Pre-draft measurables
| Height | Weight | Arm length | Hand span | 40-yard dash | 20-yard shuttle | Three-cone drill | Vertical jump | Broad jump |
| 5 ft 11+5⁄8 in (1.82 m) | 226 lb (103 kg) | 31+1⁄4 in (0.79 m) | 9+1⁄4 in (0.23 m) | 4.83 s | 4.40 s | 7.17 s | 27.0 in (0.69 m) | 9 ft 3 in (2.82 m) |
All values from NFL Combine

===Houston Texans===
Hilliard was selected by the Houston Texans in the seventh round, 235th overall, in the 2015 NFL draft. He was released by the Texans on September 5, 2015, and was signed to the practice squad. He signed a reserve/future contract with the Texans on January 11, 2016.

On September 3, 2016, Hilliard was released by the Texans. He was re-signed to the practice squad on November 15, 2016. He signed a reserve/future contract with the Texans on January 16, 2017.

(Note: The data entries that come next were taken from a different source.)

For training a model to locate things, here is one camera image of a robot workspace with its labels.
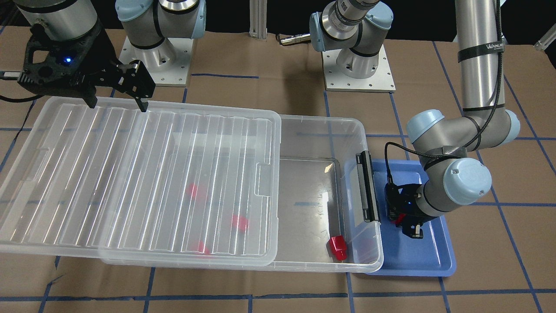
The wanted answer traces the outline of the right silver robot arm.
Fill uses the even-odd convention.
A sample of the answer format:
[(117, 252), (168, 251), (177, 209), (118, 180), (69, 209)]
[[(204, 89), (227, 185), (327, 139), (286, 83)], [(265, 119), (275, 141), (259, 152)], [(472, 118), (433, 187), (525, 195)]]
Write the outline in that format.
[(147, 111), (152, 73), (173, 65), (171, 38), (196, 39), (206, 30), (204, 0), (117, 0), (117, 17), (135, 57), (123, 63), (90, 0), (16, 0), (30, 23), (18, 84), (38, 97), (97, 103), (97, 87), (111, 87)]

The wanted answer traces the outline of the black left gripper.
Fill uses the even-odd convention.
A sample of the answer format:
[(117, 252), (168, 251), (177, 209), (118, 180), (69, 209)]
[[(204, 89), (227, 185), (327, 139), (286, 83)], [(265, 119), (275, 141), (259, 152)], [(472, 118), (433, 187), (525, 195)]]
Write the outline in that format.
[[(417, 205), (417, 190), (423, 184), (409, 183), (398, 186), (394, 183), (385, 185), (387, 200), (387, 216), (389, 220), (397, 220), (402, 214), (409, 216), (426, 216)], [(424, 221), (417, 217), (405, 217), (402, 220), (402, 234), (411, 239), (423, 239), (422, 226)]]

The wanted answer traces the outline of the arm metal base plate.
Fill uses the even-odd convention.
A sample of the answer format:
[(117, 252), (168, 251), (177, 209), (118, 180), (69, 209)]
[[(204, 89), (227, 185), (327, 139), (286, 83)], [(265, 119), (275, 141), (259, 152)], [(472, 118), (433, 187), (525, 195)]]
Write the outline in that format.
[(159, 46), (142, 50), (126, 38), (119, 60), (123, 63), (141, 60), (159, 87), (186, 87), (194, 43), (191, 38), (166, 38)]
[(321, 53), (327, 91), (393, 93), (397, 90), (384, 45), (371, 57), (349, 48)]

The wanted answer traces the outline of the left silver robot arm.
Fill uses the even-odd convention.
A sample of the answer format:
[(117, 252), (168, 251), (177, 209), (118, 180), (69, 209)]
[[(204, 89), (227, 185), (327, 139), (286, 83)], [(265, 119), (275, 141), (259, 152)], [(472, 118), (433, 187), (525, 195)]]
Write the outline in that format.
[[(412, 239), (423, 237), (426, 222), (473, 204), (491, 189), (488, 168), (469, 158), (469, 151), (507, 144), (520, 133), (520, 121), (504, 100), (500, 1), (457, 0), (455, 8), (463, 114), (447, 119), (427, 110), (407, 123), (409, 152), (419, 157), (427, 182), (398, 186), (387, 169), (388, 218)], [(392, 22), (391, 8), (379, 0), (334, 0), (311, 15), (309, 34), (316, 51), (339, 51), (341, 74), (369, 79), (380, 67)]]

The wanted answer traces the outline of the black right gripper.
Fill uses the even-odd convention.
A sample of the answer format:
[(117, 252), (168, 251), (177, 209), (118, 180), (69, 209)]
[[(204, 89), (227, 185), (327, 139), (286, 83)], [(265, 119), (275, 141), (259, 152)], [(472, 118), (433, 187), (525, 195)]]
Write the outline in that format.
[(155, 81), (145, 64), (135, 59), (122, 64), (101, 22), (80, 37), (54, 41), (43, 24), (35, 23), (26, 44), (20, 86), (36, 95), (82, 98), (89, 108), (97, 105), (96, 87), (113, 87), (133, 97), (146, 112)]

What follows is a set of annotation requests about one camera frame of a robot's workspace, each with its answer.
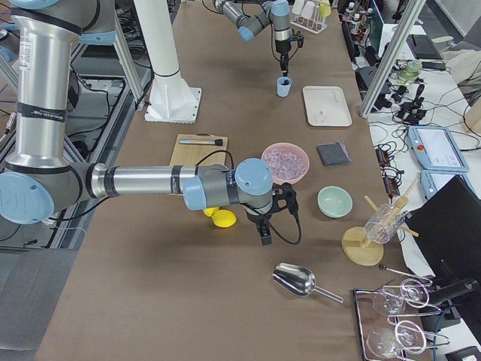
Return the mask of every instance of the white tray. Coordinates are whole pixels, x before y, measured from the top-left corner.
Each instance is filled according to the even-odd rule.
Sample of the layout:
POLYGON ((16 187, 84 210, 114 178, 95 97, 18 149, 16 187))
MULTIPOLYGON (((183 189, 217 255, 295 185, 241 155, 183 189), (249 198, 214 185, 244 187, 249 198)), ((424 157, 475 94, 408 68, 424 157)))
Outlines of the white tray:
POLYGON ((338 86, 305 86, 302 90, 311 126, 350 126, 349 108, 338 86))

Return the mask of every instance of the black clamp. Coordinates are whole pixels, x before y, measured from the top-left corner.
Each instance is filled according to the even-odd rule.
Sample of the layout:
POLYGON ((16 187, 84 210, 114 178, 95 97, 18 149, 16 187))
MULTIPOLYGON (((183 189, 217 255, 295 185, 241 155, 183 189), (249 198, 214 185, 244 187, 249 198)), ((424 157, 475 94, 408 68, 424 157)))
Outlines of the black clamp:
POLYGON ((289 209, 289 213, 292 214, 295 219, 298 219, 299 204, 296 199, 296 193, 293 190, 292 185, 289 183, 284 183, 281 186, 274 184, 272 207, 269 212, 265 214, 253 214, 247 211, 247 219, 256 224, 263 246, 272 243, 271 228, 269 226, 269 220, 272 214, 281 212, 285 209, 289 209))

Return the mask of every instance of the green bowl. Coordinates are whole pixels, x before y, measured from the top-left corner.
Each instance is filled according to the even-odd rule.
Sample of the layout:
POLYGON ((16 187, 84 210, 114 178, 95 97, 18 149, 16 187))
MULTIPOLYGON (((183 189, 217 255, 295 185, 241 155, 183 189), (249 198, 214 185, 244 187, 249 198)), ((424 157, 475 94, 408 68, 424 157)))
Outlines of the green bowl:
POLYGON ((352 198, 340 187, 327 186, 319 191, 317 205, 326 216, 340 218, 352 210, 352 198))

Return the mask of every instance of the white label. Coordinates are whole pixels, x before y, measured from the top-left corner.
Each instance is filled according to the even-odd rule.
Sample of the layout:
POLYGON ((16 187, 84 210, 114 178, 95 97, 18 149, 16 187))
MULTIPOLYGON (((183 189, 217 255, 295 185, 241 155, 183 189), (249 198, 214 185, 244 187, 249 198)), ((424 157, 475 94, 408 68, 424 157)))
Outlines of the white label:
POLYGON ((32 66, 32 42, 33 40, 28 36, 20 37, 20 53, 18 61, 18 69, 22 71, 31 71, 32 66))

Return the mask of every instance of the wooden cutting board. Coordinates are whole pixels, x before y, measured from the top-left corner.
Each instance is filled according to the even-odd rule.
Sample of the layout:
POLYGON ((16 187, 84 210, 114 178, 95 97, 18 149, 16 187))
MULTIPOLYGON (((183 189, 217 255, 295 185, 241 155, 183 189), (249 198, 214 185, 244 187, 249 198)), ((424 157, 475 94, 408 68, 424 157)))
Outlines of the wooden cutting board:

On May 16, 2017, Hilliard was waived by the Texans.

===Washington Redskins===
On July 31, 2017, Hilliard signed with the Washington Redskins. He was waived on September 2, 2017. He was re-signed to their active roster on December 23, 2017. He was waived by the Redskins on December 27, 2017, and re-signed to the practice squad. He signed a reserve/future contract with the Redskins on January 1, 2018. He was waived by the Redskins on March 6, 2018.

===Memphis Express===
In 2018, Hilliard signed with the Memphis Express of the Alliance of American Football for the 2019 season. He failed to make the final roster. He was added to the team's rights list and re-signed to a contract on March 18, 2019, and placed on the active roster on March 19. The league ceased operations in April 2019.